Bari - Ruba una "Vespa" ma subito dopo viene riconosciuto ed arrestato. Fondamentale è stata la segnalazione telefonica giunta sul "112", dettagliata nella descrizione del ladro, che ha consentito ai militari di individuarlo per strada e di bloccarlo.
Dovrà difendersi dall’accusa di furto aggravato, un 26enne incensurato di Putignano, arrestato a Monopoli dai Carabinieri della locale Compagnia.
Dai primi accertamenti svolti dai militari si apprendeva che il giovane si era impossessato del ciclomotore parcheggiato per strada davanti al laboratorio della vittima e, per non farsi scoprire, aveva spinto il veicolo per un breve tratto, evitando di metterlo in moto e quindi di attirare l’attenzione del proprietario. l’espediente adoperato dall’autore del furto, però, non era del tutto efficace, perché veniva ugualmente scoperto e rincorso per un breve tratto dallo stesso proprietario.

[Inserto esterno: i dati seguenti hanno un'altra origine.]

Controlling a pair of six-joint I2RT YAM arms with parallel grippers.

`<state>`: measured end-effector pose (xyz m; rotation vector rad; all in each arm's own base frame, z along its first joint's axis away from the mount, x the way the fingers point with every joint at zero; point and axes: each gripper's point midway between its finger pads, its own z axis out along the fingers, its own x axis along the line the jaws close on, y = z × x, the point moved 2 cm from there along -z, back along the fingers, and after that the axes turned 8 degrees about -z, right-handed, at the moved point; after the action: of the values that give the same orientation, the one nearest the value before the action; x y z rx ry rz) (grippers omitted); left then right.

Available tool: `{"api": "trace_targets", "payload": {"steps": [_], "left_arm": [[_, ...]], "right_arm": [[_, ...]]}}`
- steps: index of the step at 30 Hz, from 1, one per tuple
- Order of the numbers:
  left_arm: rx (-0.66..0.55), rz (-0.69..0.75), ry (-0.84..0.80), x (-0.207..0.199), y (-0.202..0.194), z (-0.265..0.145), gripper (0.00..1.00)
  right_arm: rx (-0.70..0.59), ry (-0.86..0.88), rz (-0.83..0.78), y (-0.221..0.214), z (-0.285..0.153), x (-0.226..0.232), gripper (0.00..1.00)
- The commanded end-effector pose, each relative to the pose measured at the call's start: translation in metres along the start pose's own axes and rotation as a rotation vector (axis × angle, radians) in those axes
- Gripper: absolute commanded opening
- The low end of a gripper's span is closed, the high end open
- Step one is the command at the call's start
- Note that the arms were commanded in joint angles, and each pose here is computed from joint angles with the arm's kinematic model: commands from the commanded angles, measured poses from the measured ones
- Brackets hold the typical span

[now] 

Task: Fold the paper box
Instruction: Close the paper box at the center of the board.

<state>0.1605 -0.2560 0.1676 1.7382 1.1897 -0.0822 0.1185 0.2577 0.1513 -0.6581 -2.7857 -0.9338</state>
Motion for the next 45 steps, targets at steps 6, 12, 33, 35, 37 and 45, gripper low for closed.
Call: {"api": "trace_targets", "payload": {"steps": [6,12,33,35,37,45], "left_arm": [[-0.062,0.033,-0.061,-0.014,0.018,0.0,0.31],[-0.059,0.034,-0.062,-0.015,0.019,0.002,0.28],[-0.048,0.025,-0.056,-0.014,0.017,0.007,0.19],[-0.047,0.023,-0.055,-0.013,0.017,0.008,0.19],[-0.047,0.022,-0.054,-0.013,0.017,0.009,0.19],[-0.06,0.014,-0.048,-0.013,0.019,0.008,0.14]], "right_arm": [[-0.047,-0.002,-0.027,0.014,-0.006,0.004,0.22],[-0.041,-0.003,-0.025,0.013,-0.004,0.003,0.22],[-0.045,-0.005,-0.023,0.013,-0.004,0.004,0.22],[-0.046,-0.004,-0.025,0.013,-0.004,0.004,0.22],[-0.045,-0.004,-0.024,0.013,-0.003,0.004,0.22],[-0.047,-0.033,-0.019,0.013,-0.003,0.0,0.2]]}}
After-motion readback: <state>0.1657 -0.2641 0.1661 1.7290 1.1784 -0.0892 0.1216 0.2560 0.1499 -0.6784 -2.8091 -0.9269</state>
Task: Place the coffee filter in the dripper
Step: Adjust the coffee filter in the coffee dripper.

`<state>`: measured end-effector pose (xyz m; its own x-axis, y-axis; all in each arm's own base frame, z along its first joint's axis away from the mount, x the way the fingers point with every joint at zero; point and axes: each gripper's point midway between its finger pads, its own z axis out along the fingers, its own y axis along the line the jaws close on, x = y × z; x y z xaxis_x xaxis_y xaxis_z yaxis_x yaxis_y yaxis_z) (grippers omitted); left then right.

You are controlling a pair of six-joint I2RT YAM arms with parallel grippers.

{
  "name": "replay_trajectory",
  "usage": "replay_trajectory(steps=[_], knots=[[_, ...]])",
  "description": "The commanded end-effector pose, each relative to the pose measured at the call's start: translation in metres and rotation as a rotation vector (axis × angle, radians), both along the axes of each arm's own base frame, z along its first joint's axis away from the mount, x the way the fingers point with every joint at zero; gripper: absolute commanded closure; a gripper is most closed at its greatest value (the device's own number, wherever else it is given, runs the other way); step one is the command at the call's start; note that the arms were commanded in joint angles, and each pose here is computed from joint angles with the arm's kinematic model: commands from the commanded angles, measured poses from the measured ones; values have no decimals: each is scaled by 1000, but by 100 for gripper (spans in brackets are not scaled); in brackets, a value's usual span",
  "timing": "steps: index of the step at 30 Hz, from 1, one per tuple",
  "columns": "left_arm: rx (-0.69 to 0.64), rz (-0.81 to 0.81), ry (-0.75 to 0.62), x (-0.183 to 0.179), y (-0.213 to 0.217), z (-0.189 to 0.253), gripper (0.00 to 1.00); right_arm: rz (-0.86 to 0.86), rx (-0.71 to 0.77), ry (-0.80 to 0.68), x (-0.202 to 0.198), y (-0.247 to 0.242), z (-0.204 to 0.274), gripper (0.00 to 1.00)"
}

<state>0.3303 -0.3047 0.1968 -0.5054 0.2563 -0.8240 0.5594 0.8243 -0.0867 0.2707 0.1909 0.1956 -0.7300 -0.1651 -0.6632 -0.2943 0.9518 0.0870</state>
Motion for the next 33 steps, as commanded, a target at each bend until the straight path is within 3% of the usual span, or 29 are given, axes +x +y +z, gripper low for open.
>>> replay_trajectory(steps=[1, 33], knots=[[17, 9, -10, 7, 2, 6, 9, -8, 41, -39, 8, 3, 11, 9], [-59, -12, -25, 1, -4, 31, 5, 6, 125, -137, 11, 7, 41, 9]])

Dopo aver imboccato una stradina senza uscita, però, il giovane era costretto ad abbandonare la moto ed a fuggire a piedi. Durante la fuga, veniva intercettato da una "gazzella" dei Carabinieri, che, grazie alle precise indicazioni ricevute durante la segnalazione telefonica, in particolare in riferimento all’abbigliamento indossato dal responsabile, lo fermava e traeva in arresto.